Preventing Antibiotic Resistance
According to the Centers for Disease Control and Prevention (CDC), antibiotics cause side effects leading to antibiotic resistance. Given that bacteria are constantly evolving, antibiotics must meet these changes. However, by misusing drugs, you are speeding the process of resistance and making it harder for antibiotic manufacturers to keep up.
In 2017, an analysis in the British Medical Journal claimed it was unnecessary for people to finish their antibiotic dosage and should stop when they feel better. It claimed that antibiotic resistance was not supported by the evidence, and that taking antibiotics longer than necessary could increase the risk of bacteria mutating.
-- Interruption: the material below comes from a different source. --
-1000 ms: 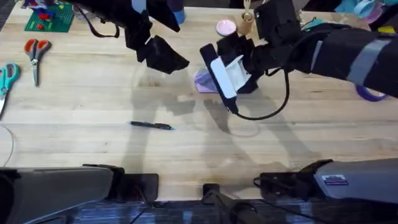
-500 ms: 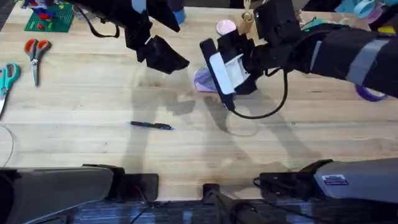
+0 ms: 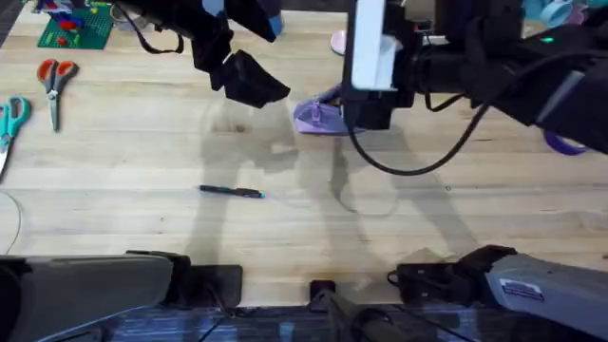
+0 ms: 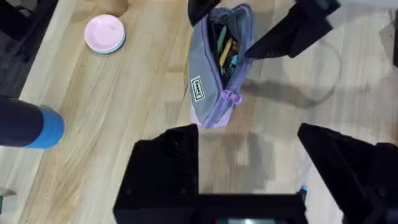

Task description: Unzip the bag, pick up the pens from the table one at a time and place them inside, then zip the bag closed.

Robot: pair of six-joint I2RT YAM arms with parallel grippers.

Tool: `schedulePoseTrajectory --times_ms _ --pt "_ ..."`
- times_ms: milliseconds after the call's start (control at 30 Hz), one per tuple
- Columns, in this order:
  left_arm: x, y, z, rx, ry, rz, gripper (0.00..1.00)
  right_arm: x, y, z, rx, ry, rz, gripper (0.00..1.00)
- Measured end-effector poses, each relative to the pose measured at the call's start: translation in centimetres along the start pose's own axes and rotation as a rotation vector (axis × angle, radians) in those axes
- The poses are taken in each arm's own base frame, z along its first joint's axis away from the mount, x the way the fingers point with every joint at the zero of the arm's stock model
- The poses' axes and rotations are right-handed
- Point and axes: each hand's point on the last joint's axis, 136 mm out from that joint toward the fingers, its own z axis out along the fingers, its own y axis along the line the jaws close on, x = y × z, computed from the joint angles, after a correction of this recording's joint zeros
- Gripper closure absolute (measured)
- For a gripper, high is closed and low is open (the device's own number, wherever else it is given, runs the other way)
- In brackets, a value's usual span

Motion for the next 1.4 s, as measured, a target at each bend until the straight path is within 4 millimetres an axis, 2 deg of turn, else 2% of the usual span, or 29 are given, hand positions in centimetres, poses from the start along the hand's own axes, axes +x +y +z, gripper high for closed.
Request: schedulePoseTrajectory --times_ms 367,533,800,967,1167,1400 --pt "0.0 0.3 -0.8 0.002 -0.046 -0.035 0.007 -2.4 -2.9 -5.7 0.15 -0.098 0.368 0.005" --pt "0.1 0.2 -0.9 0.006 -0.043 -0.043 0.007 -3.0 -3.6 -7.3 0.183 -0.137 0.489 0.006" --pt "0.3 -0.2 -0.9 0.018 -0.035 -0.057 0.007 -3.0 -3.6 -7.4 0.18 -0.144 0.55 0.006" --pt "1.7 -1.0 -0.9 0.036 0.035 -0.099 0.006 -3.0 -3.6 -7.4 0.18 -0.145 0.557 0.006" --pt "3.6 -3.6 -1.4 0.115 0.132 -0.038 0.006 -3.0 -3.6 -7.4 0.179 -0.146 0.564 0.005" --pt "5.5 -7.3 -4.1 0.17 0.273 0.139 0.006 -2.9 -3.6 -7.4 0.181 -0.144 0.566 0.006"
However, the World Health Organization (WHO), the CDC, and the FDA continue to strongly recommend patients finish their dosage. WHO claims there is a lot of research on antibiotic resistance, with scientists trying to stay ahead of bacteria to keep medicine effective. There is a lot of research into how long antibiotic treatment should be, and when doctors prescribe antibiotics, determine the shortest possible time needed to completely kill harmful bacteria.
If you are currently taking antibiotic medicine, it’s best to follow your doctor’s prescription until you finish the dosage. Your doctor knows what they are doing, so if you are being treated for a bacterial infection, the length for the most effective antibiotic usage with the least amount of side effect is based on the latest evidence. The act of simply feeling better does not mean the bacteria and the infection is completely gone and stopping treatment could cause it to grow back even stronger.